> Task directions: Each record should be output exactly, with every character kept.

Items from a data source:

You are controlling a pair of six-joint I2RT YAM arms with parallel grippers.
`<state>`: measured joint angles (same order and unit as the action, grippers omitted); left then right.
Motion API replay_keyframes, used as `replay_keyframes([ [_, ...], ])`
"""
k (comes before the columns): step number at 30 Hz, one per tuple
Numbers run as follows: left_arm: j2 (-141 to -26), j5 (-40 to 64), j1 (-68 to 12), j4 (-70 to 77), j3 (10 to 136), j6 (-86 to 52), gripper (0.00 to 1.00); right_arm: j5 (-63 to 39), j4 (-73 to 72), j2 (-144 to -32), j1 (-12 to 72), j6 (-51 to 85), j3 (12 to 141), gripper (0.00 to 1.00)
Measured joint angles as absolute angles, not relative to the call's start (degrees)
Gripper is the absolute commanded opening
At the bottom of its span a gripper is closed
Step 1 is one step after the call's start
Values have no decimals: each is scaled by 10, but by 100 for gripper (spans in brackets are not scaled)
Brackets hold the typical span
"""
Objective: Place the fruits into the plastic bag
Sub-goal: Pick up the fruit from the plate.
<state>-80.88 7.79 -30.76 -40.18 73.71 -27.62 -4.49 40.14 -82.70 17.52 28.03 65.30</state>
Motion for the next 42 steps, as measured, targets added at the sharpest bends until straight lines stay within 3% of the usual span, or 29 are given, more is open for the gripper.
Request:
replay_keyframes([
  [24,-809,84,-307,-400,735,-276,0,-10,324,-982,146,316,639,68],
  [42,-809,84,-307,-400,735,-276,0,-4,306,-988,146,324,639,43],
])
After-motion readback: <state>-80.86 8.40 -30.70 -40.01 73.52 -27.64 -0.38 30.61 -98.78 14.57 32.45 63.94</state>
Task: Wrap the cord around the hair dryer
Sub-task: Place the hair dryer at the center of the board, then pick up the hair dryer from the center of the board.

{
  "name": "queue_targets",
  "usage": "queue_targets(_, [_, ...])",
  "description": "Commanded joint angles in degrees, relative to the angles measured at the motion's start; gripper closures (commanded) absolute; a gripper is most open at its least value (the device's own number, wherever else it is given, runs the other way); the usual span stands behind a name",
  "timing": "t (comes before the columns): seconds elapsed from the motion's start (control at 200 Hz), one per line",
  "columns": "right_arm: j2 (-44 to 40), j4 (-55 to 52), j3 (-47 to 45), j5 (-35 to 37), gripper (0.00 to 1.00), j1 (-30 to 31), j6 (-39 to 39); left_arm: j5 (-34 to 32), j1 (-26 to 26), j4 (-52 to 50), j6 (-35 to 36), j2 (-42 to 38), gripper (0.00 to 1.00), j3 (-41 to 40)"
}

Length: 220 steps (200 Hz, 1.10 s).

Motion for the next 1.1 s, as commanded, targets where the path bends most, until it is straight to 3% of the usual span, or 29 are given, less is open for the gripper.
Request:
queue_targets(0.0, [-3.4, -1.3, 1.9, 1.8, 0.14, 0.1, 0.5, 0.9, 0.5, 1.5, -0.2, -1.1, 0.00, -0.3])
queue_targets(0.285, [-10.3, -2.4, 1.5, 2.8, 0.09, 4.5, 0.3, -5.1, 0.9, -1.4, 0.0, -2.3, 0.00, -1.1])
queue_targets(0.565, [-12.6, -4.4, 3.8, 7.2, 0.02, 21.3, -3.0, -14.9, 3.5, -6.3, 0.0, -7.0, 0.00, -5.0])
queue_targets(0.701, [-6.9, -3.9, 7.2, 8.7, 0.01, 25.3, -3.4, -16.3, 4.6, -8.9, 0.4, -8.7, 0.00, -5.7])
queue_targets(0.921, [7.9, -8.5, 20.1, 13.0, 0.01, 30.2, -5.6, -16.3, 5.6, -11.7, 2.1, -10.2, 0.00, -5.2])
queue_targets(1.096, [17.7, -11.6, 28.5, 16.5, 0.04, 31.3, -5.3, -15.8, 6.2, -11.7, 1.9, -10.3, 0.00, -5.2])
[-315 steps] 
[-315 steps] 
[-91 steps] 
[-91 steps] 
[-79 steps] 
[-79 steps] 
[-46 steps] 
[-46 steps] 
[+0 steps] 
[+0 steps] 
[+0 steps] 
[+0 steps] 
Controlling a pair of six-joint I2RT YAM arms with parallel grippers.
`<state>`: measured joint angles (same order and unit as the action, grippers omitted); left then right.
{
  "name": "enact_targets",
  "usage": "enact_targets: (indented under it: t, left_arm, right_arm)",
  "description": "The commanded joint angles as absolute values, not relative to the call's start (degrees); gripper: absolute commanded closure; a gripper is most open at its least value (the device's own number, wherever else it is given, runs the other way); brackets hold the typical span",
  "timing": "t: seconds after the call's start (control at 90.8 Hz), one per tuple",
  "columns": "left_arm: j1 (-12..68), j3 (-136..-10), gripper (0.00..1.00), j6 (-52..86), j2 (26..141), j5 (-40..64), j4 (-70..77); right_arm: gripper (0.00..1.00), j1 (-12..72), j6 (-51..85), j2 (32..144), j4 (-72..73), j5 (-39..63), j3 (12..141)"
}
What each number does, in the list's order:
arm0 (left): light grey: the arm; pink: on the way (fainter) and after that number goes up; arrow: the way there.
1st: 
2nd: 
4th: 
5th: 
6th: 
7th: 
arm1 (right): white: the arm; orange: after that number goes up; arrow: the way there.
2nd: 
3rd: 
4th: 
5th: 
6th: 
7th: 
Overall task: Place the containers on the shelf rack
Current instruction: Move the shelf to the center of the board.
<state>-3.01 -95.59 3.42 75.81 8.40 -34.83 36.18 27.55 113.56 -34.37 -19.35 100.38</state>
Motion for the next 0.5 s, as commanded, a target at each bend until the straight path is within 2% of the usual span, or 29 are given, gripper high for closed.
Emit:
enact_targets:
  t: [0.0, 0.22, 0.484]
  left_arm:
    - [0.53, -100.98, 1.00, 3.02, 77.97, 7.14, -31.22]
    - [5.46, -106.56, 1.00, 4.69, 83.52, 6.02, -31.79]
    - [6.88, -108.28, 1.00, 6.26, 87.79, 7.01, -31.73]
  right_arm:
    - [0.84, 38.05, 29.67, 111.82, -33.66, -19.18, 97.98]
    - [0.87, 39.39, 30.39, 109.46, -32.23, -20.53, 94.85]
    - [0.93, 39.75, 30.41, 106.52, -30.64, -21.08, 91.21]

> Answer box:
You are controlling a pair of six-joint I2RT YAM arms with parallel grippers.
`<state>`: measured joint angles (same order and unit as the action, grippers omitted); left then right.
Motion API replay_keyframes, used as `replay_keyframes([ [_, ...], ])`
"""
k (comes before the columns): step number at 30 Hz, one per tuple
Numbers run as follows: left_arm: j2 (-141 to -26), j5 (-40 to 64), j1 (-68 to 12), j4 (-70 to 77), j3 (10 to 136), j6 (-86 to 52), gripper (0.00 to 1.00); right_arm: j5 (-63 to 39), j4 (-73 to 72), j2 (-144 to -32), j1 (-12 to 72), j6 (-51 to 85), j3 (12 to 141), gripper (0.00 to 1.00)
Measured joint angles as absolute angles, not relative to the call's start (degrees)
Gripper is the absolute commanded opening
At the bottom of its span a gripper is closed
Step 1 is one step after the call's start
Values have no decimals: each is scaled by 10, but by 100 for gripper (spans in brackets are not scaled)
Brackets hold the typical span
"""
Objective: Place the fruits into the plastic bag
Sub-goal: Pick up the fruit from the plate.
<state>-80.88 7.79 -30.76 -40.18 73.71 -27.62 -4.49 40.14 -82.70 17.52 28.03 65.30</state>
Motion for the next 42 steps, as measured, targets added at the sharpest bends until straight lines stay within 3% of the usual span, or 29 are given, more is open for the gripper.
Request:
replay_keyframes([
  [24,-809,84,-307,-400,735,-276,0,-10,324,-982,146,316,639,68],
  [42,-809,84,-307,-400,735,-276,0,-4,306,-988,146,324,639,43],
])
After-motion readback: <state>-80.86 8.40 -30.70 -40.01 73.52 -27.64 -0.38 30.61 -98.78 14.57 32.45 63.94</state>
Task: Wrap the cord around the hair dryer
Sub-task: Place the hair dryer at the center of the board, then pick up the hair dryer from the center of the board.

{
  "name": "queue_targets",
  "usage": "queue_targets(_, [_, ...])",
  "description": "Commanded joint angles in degrees, relative to the angles measured at the motion's start; gripper closures (commanded) absolute; a gripper is most open at its least value (the device's own number, wherever else it is given, runs the other way); the usual span stands behind a name",
  "timing": "t (comes before the columns): seconds elapsed from the motion's start (control at 200 Hz), one per line",
  "columns": "right_arm: j2 (-44 to 40), j4 (-55 to 52), j3 (-47 to 45), j5 (-35 to 37), gripper (0.00 to 1.00), j1 (-30 to 31), j6 (-39 to 39); left_arm: j5 (-34 to 32), j1 (-26 to 26), j4 (-52 to 50), j6 (-35 to 36), j2 (-42 to 38), gripper (0.00 to 1.00), j3 (-41 to 40)"
}

Length: 220 steps (200 Hz, 1.10 s).

Motion for the next 1.1 s, as commanded, targets where the path bends most, until it is straight to 3% of the usual span, or 29 are given, less is open for the gripper.
Request:
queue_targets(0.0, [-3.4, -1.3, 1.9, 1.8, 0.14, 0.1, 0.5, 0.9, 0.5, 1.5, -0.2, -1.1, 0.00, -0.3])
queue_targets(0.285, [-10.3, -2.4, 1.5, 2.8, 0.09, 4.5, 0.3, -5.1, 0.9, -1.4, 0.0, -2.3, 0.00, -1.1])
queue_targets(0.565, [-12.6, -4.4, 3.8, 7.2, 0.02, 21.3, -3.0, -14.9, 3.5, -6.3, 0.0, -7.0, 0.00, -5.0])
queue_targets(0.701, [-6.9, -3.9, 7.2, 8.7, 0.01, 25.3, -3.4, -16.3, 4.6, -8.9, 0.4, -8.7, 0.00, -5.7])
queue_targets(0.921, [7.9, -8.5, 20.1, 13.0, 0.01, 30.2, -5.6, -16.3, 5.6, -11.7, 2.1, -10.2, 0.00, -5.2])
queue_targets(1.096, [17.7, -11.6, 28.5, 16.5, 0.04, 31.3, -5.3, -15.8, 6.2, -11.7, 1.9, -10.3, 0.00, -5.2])
[-315 steps] 
[-315 steps] 
[-91 steps] 
[-91 steps] 
[-79 steps] 
[-79 steps] 
[-46 steps] 
[-46 steps] 
[+0 steps] 
[+0 steps] 
[+0 steps] 
[+0 steps] 
Controlling a pair of six-joint I2RT YAM arms with parallel grippers.
`<state>`: measured joint angles (same order and unit as the action, grippers omitted); left then right.
{
  "name": "enact_targets",
  "usage": "enact_targets: (indented under it: t, left_arm, right_arm)",
  "description": "The commanded joint angles as absolute values, not relative to the call's start (degrees); gripper: absolute commanded closure; a gripper is most open at its least value (the device's own number, wherever else it is given, runs the other way); brackets hold the typical span",
  "timing": "t: seconds after the call's start (control at 90.8 Hz), one per tuple",
  "columns": "left_arm: j1 (-12..68), j3 (-136..-10), gripper (0.00..1.00), j6 (-52..86), j2 (26..141), j5 (-40..64), j4 (-70..77); right_arm: gripper (0.00..1.00), j1 (-12..72), j6 (-51..85), j2 (32..144), j4 (-72..73), j5 (-39..63), j3 (12..141)"
}
What each number does, in the list's order:
arm0 (left): light grey: the arm; pink: on the way (fainter) and after that number goes up; arrow: the way there.
1st: 
2nd: 
4th: 
5th: 
6th: 
7th: 
arm1 (right): white: the arm; orange: after that number goes up; arrow: the way there.
2nd: 
3rd: 
4th: 
5th: 
6th: 
7th: 
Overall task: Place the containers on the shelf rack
Current instruction: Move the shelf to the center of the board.
<state>-3.01 -95.59 3.42 75.81 8.40 -34.83 36.18 27.55 113.56 -34.37 -19.35 100.38</state>
Motion for the next 0.5 s, as commanded, a target at each bend until the straight path is within 2% of the usual span, or 29 are given, gripper high for closed.
Emit:
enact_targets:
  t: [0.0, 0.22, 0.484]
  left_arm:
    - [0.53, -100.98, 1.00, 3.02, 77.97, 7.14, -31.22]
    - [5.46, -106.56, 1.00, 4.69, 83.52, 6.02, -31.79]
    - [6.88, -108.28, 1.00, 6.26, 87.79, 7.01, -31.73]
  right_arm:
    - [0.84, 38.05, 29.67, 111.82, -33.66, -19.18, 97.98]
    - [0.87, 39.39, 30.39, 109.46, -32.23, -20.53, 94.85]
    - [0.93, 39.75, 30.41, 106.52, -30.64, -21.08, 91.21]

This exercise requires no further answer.